Write the listing out again exactly as it stands, with no images.
__________________________________________________
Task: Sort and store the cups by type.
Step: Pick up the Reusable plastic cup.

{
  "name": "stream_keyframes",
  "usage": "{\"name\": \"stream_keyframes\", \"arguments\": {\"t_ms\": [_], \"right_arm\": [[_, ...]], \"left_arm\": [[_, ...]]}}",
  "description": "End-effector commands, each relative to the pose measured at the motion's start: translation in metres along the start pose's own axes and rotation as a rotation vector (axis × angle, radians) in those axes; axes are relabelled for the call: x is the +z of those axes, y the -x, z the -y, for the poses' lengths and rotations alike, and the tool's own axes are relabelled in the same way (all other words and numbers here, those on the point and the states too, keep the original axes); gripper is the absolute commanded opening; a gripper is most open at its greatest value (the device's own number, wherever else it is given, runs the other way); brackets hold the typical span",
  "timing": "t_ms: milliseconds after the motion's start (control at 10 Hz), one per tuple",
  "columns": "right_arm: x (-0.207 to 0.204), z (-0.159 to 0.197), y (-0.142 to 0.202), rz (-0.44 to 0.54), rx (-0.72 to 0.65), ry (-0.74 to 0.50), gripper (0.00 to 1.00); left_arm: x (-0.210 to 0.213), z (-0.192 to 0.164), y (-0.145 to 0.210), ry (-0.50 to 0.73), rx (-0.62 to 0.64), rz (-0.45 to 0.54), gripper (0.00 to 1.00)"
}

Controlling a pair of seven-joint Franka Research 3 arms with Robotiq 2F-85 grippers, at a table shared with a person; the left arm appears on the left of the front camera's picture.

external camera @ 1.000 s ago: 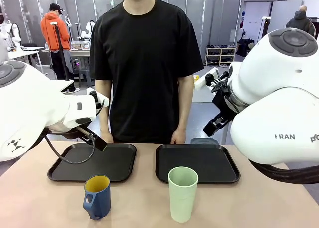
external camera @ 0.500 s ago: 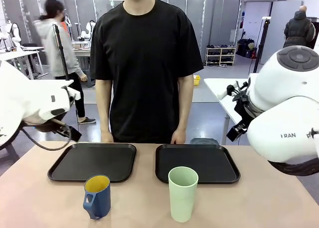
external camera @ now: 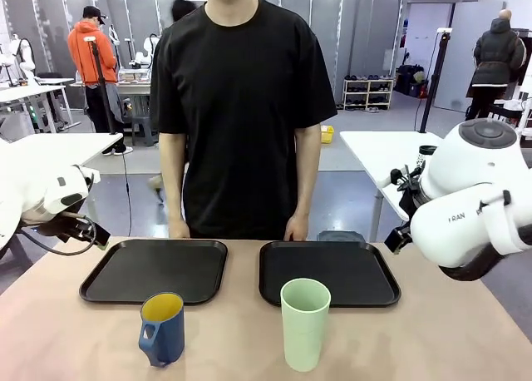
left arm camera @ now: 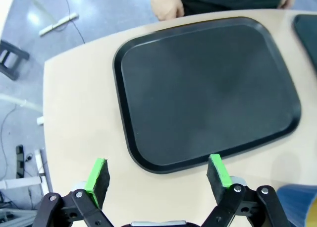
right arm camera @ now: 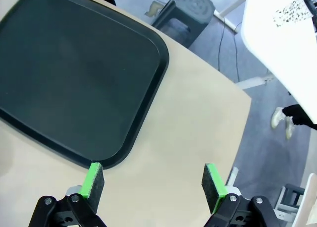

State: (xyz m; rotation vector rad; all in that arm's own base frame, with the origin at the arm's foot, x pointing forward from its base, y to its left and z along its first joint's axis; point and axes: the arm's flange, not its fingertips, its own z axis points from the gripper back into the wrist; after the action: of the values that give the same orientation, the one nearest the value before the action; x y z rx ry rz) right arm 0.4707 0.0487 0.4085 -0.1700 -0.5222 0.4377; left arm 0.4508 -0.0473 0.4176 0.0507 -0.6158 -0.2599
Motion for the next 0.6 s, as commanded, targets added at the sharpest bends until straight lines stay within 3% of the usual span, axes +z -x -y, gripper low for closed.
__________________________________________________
WRITTEN RESPONSE:
Task: Sort and store the cups by type.
Step: Pick up the Reusable plastic cup.

{
  "name": "stream_keyframes",
  "usage": "{\"name\": \"stream_keyframes\", \"arguments\": {\"t_ms\": [_], \"right_arm\": [[_, ...]], \"left_arm\": [[_, ...]]}}",
  "description": "End-effector commands, each relative to the pose measured at the motion's start: translation in metres along the start pose's own axes and rotation as a rotation vector (axis × angle, radians) in those axes; axes are relabelled for the call: x is the +z of those axes, y the -x, z the -y, for the poses' lengths and rotations alike, and the tool's own axes are relabelled in the same way (all other words and numbers here, those on the point and the states too, keep the original axes); gripper is the absolute commanded opening; a gripper is most open at its greatest value (the device's own number, wherever else it is given, runs the other way); brackets hold the typical span",
  "timing": "t_ms: milliseconds after the motion's start (control at 10 Hz), one per tuple",
  "columns": "right_arm: x (-0.207 to 0.204), z (-0.159 to 0.197), y (-0.142 to 0.202), rz (-0.44 to 0.54), rx (-0.72 to 0.65), ry (-0.74 to 0.50), gripper (0.00 to 1.00); left_arm: x (-0.210 to 0.213), z (-0.192 to 0.164), y (-0.145 to 0.210), ry (-0.50 to 0.73), rx (-0.62 to 0.64), rz (-0.45 to 0.54), gripper (0.00 to 1.00)"
}

Controlling a pair of seven-joint Franka Research 3 arms with Robotiq 2F-85 grippers, at a table shared with a person; the left arm appears on the left of the front camera's picture.

external camera @ 1.000 s ago: 
external camera @ 0.500 s ago: 
external camera @ now: 
left arm camera @ now: 
right arm camera @ now: 

State: (xyz m; rotation vector rad; all in that arm's own base frame, with the origin at the arm's foot, x pointing forward from its base, y to its left and z along its first joint's axis; point and axes: the arm's flange, not its fingertips, its own z axis points from the gripper back into the wrist; after the action: of the values that give the same orientation, the one nearest the value before the action; x y z rx ry rz) right arm 0.4707 0.0487 0.4085 -0.1700 -0.5222 0.4377; left arm 0.4508 -0.0473 0.4176 0.0507 -0.6158 -0.2599
Motion for the next 0.6 s, as commanded, targets added at the sharpest bends until straight lines stay within 3% of the usual span, axes +z -x -y, gripper low for closed.

The required output is now complete.